I’m awake at the crack of dawn. The mosquitoes are thankfully still away on vacation.
Today is Armistice Day and it’s also the 105th Anniversary of the eruption of Mont Pelée. I text Pierre-Loïc to see what he’s up to but he’s just relaxing as his work on the Chien Fèr is done. There are celebrations in Saint Pierre today – it’s the Van dan Vwèl - so J.P and I decide to hit the former capital. Everyone else has the same idea. True to the French striking style the free navettes from Fort-de-France to Saint Pierre have been cancelled so everyone is making their way North in their cars. By the time we hit Carbet the roads are chocabloc and we’re fortunate to even get parked in the shade by the beach. The trek into town is just about bearable. I’ve no pity for the poor souls in their cars trying to park as close to the action as possible.

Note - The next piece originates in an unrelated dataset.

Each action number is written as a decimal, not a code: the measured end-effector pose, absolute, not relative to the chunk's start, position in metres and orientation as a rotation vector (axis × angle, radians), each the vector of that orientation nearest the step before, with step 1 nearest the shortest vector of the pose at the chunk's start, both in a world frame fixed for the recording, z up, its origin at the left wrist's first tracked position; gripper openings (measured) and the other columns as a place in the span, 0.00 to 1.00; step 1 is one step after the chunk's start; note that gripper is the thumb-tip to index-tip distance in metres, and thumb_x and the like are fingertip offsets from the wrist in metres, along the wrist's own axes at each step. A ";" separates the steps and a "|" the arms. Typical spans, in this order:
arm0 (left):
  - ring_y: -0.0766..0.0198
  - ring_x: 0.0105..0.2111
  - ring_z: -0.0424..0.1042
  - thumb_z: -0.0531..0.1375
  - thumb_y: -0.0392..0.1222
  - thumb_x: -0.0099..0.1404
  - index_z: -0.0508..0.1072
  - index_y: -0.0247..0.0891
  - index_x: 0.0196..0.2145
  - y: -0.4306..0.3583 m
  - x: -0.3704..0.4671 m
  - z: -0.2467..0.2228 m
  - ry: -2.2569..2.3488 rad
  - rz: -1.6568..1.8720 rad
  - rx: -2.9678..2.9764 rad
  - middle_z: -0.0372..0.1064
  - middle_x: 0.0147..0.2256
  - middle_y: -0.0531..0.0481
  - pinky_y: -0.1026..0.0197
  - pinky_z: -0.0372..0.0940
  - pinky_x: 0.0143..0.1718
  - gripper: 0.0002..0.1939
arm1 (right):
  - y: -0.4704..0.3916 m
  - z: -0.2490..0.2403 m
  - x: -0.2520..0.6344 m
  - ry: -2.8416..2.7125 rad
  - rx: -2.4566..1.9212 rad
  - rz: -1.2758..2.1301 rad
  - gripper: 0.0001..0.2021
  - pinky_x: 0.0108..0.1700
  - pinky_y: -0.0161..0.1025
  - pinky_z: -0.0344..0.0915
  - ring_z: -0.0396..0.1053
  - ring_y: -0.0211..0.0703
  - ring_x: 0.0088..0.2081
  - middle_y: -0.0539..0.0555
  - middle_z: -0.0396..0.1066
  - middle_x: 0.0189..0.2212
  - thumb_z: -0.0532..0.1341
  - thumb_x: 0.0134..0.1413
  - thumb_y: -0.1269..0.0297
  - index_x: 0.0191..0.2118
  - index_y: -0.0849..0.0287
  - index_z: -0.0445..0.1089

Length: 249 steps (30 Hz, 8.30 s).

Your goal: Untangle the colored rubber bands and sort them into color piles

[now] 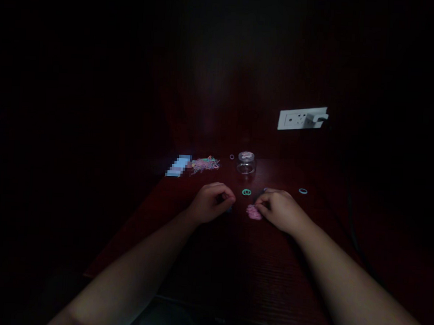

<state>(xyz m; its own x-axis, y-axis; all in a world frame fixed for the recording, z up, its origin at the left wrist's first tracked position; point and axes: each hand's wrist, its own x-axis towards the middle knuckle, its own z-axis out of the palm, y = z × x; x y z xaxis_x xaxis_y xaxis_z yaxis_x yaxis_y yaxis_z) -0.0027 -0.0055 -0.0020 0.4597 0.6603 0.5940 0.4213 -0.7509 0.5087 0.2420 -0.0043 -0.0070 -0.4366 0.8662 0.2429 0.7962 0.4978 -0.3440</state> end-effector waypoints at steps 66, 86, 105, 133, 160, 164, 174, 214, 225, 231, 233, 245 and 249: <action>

The midday sun is beating down so we hit one of the many the snowball stands before browsing around the stalls and market place. There’s live music and dancing and there is plenty of activity on the sea with colourful yoles, swanky yachts and a pirate ship from the film Pirates of the Caribbean. Unfortunately we’ve arrived too late to take a trip on the ship but we participate in the Trempage which is a communal meal where everyone eats off the table with their hands. Volunteers have been preparing the meal for ages and when it’s ready it resembles something unspeakable but it actually tastes very good. Bread, peas, potatoes, bananas, peppers, flaked fish and breaded chicken are added bit by bit before the sauce is served and everyone takes to the table. You take a bit of what you want, mix it around in your little spot on the table and scoop it up. More snowballs are in order so J.P and I settle in the shade to watch the locals dancing. There are some jazzy tunes and I’m soon dreaming about our upcoming trip to St. Lucia.

I’m eating chi-chi in the market when a little kid bumps into me. Her mother, Blandine, works with me in Chateauboeuf. Ceri and Alex have also made the trip down to Saint Pierre. On the way home I spy Fran and Bex; they look as if they’re off to the beach.


We find the car, burn our hands on the handles and bid farewell to Mother Mary who seems to have morphed into a penguin; wishful thinking on her behalf on this scorcher of a day.
Pierre-Loïc calls me to see what plans there are for tonight but J.P has just headed home with his washing and Nic, Dorian and I have already made plans to go out for dinner. We go to La Pause at Point du Bout. Service is slow but the Americans keep us entertained as we ear-wig on their conversations. We can’t bear to stay around for more stories about spitting out sardine bones and pottery classes for kids so we head to La Cabane for drinks and drugs. Dorian is part of the navy drug’s squad so he fills us in on all the newest revelations and raids in the Caribbean. Some guys got 400 years each for a recent cocaine seizure worth over 5 billion euros! Sometimes the drugs don’t work.